← Back to context

Comment by nilamo

11 hours ago

If it's wrong 2 out of 5 times, why even waste your time going to it in the first place? That's a massive failure rate.

Because it finds the sources much quicker than I would have been able to on my own, and I can then synthesize them into data I know is correct, as correct as any human-generated data can be of course.

  • But what that because their search was so bad that it took you that long to find the sources?

    • No, it's usually because it finds sources that I would not have even thought to search for in the first place.

      Agentic AI has its faults, but one thing I've found it to be very good at is surfacing the "unknown unknowns": things I didn't know I should have searched for but that are directly relevant to my problem.

Because way more than three out of five Google results are SEO garbage or sponsored crap. The bar has been set extremely low by Google, a 60% validity rate sounds magical.

If I'm going to an LLM (as with websearch before it), it's usually because I don't know the answer, don't have anyone close to me that knows the answer, and can't pay anyone (or don't know who to pay) for the answer. In other words, my failure rate without the LLM would be 100%.

  • The problem is that everything you have said renders you unable to determine the validity of the answer provided.

    Sometimes that is fine, sometimes it is not

    • It's much easier to determine the truth of an answer than it is to come up with that answer yourself. This is analogous to the P=NP problem or the recognition vs. recall problem: it is much easier to recognize and verify a correct answer than it is to recall or generate it yourself.

      I've got a pretty solid algorithm for checking correctness: I ask the LLM for its sources, I try to find 3-5 independent ones (that are not just copying each others' answers), and if they all agree, that's very likely to be the correct answer. Simple math here: if you have 5 sources and they are each 60% likely to be correct, then an LLM choosing at random from them would have a 60% success rate, while someone checking all 5 of them for agreement would have a 1 - (0.4^5) = 99% chance of being correct. It's a good algorithm for doing other things like verifying scientific papers, too: you look for indendent research groups that have all reproduced the same findings.

      I did the same thing with ten-blue-links websearch as well, and hope this would be the habit of anyone else too. (Although I know it wasn't, because I worked on Google websearch 15 years ago, on a project to increase the credibility of search results, and we did cafeteria UX studies about "What makes a credible result?" and everybody said "Because it appears as the top result on Google.")

I don't find it nearly that bad. If I really need factual information, it will generally go off and read the data from primary sources anyway. So unless it's really misunderstanding context, you're getting the data from the source.

  • It really matters the task. General knowledge from Wikipedia, great. Things more specific, with any thought needing to be used, or technical fields outside of software his numbers are pretty close to mine.

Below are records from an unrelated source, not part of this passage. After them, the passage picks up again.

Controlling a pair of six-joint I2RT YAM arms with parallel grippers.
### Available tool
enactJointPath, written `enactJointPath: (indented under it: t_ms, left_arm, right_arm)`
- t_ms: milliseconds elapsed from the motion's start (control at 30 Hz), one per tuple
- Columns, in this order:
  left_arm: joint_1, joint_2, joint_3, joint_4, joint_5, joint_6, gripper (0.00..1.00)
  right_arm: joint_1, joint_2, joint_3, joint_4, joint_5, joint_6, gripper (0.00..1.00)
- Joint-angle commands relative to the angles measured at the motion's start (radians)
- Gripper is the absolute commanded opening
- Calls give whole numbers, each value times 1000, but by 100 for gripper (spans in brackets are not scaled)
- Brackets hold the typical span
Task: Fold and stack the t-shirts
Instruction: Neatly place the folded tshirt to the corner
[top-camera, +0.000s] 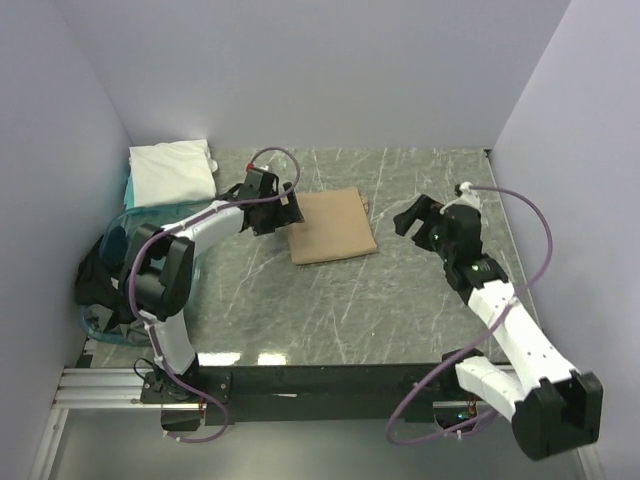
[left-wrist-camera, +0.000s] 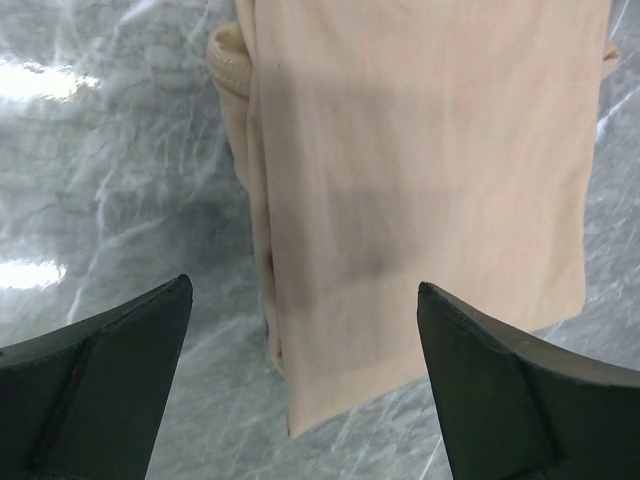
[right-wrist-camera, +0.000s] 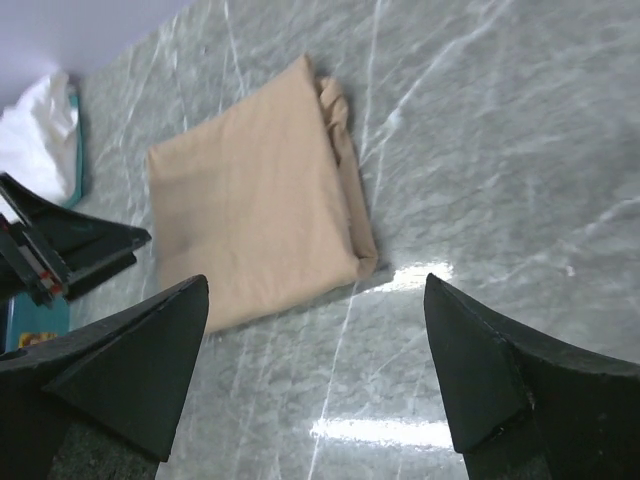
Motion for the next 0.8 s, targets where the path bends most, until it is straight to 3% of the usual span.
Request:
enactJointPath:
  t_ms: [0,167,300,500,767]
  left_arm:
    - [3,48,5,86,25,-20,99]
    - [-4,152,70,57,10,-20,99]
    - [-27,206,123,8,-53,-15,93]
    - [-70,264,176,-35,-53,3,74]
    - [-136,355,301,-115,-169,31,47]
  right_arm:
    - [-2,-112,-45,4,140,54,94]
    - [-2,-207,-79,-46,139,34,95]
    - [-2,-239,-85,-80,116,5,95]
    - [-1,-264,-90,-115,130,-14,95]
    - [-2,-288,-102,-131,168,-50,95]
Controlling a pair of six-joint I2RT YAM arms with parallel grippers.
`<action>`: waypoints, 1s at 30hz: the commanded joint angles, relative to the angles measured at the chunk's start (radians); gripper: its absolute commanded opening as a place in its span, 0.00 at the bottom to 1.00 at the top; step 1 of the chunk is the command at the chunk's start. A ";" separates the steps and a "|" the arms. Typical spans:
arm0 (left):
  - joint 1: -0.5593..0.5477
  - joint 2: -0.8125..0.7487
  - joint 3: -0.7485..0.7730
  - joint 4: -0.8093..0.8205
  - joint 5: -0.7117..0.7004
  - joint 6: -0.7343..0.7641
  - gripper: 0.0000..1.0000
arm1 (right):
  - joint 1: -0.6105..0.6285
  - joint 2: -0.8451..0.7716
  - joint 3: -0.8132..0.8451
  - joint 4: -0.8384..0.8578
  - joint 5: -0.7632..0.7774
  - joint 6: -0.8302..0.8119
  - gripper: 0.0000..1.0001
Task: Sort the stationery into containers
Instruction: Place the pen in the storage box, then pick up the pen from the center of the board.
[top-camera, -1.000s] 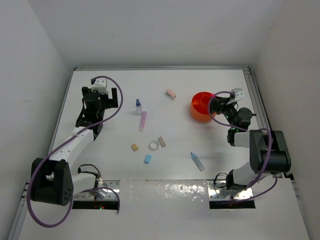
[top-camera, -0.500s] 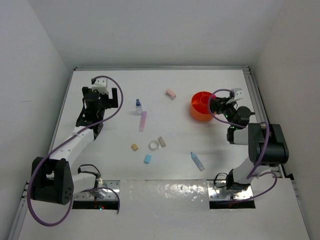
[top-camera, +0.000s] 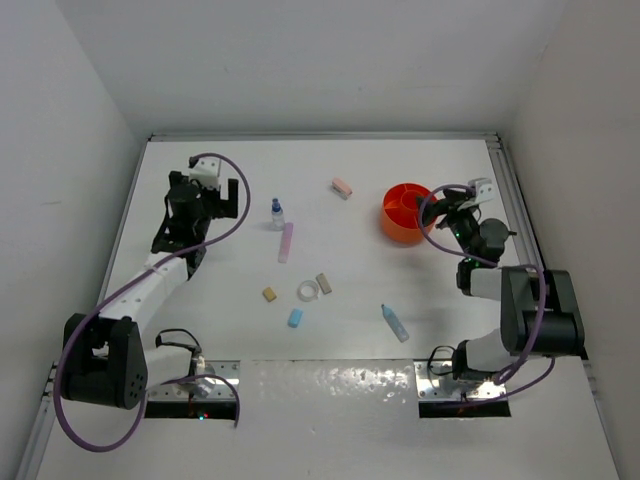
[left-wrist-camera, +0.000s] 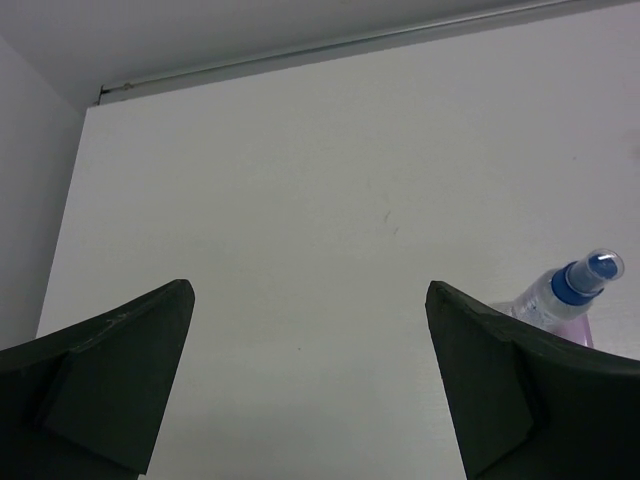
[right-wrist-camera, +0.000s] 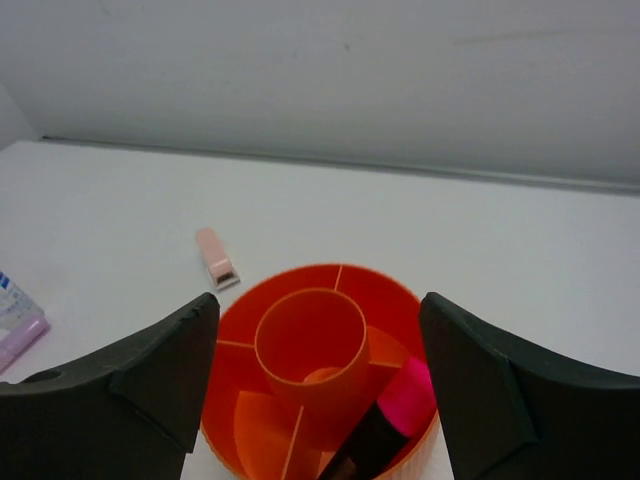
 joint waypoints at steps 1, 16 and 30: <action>-0.016 -0.030 0.047 -0.008 0.130 0.087 1.00 | 0.020 -0.101 0.012 0.070 0.010 -0.032 0.80; -0.209 -0.043 0.183 -0.666 0.572 0.474 0.82 | 0.339 -0.520 0.302 -1.415 0.539 -0.131 0.66; -0.545 0.103 0.234 -0.876 0.421 -0.329 0.63 | 0.637 -0.571 0.239 -1.935 0.653 0.231 0.63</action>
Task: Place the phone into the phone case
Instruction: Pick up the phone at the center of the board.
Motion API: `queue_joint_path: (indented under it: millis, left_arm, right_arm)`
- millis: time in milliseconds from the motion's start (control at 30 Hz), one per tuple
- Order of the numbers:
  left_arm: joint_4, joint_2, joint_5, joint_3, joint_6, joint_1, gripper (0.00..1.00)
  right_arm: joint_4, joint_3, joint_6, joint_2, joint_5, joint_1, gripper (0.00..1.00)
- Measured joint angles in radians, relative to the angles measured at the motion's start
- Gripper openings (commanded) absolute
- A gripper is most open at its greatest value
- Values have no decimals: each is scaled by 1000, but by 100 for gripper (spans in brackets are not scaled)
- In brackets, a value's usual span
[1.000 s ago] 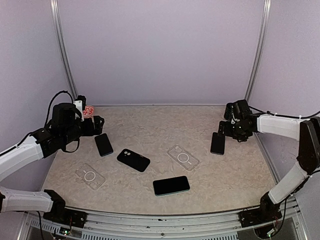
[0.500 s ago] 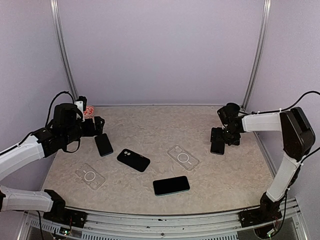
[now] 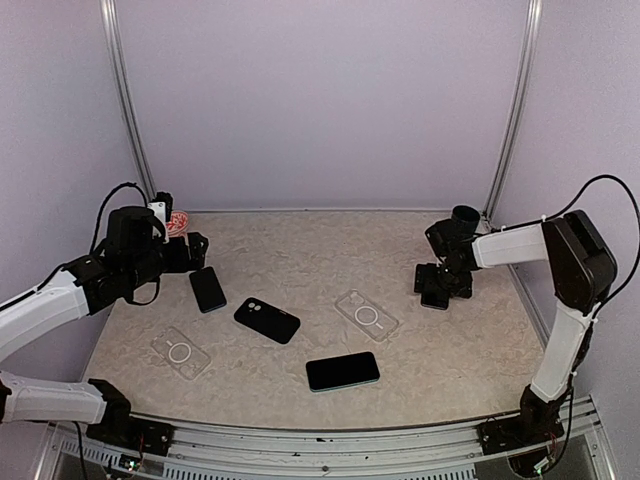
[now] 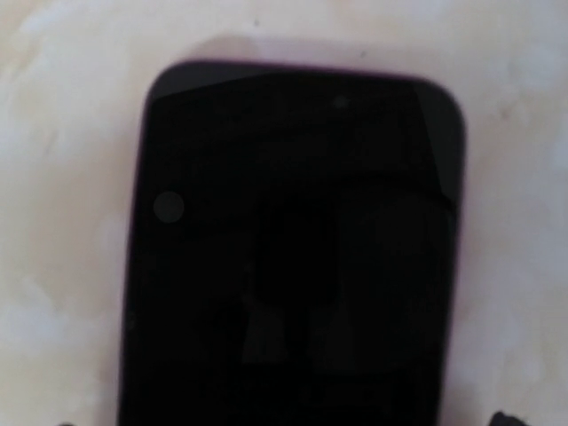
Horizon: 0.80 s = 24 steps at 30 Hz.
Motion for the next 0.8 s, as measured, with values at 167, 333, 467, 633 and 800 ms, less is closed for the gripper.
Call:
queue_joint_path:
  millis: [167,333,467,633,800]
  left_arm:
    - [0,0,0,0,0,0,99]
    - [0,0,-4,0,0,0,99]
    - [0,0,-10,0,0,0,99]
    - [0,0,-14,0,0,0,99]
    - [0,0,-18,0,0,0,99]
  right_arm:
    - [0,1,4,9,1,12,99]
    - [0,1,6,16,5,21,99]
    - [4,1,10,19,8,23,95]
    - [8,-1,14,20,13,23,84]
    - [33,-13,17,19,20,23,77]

    • The problem too, is that we're all using different tools with different experiences -- there isn't one "AI". And if you're not paying for it, you're getting some real bad experience.

With Google returning lists full of SEO spam, 2 out of 5 is quite good. If you know something better than that, I'd love to hear it.

Because being right 60% of the time with minimal work is still amazing, as long as one accounts for the failure rate correctly.

Say I want to look up some game from my childhood, which I barely remember any details for. Going to google and trying is likely going to be very difficult unless I happen to get lucky with some key element. But if an LLM can get it right even a minority of the time, it can lead to me quickly finding the game I'm looking for.

This does depend upon the ability to evaluate the answer, like checking against source or some other option where you know a good answer from bad. If you can't, then it does become much more dangerous. Perhaps part of the reason AI seem to empower experts more than novices in some domains?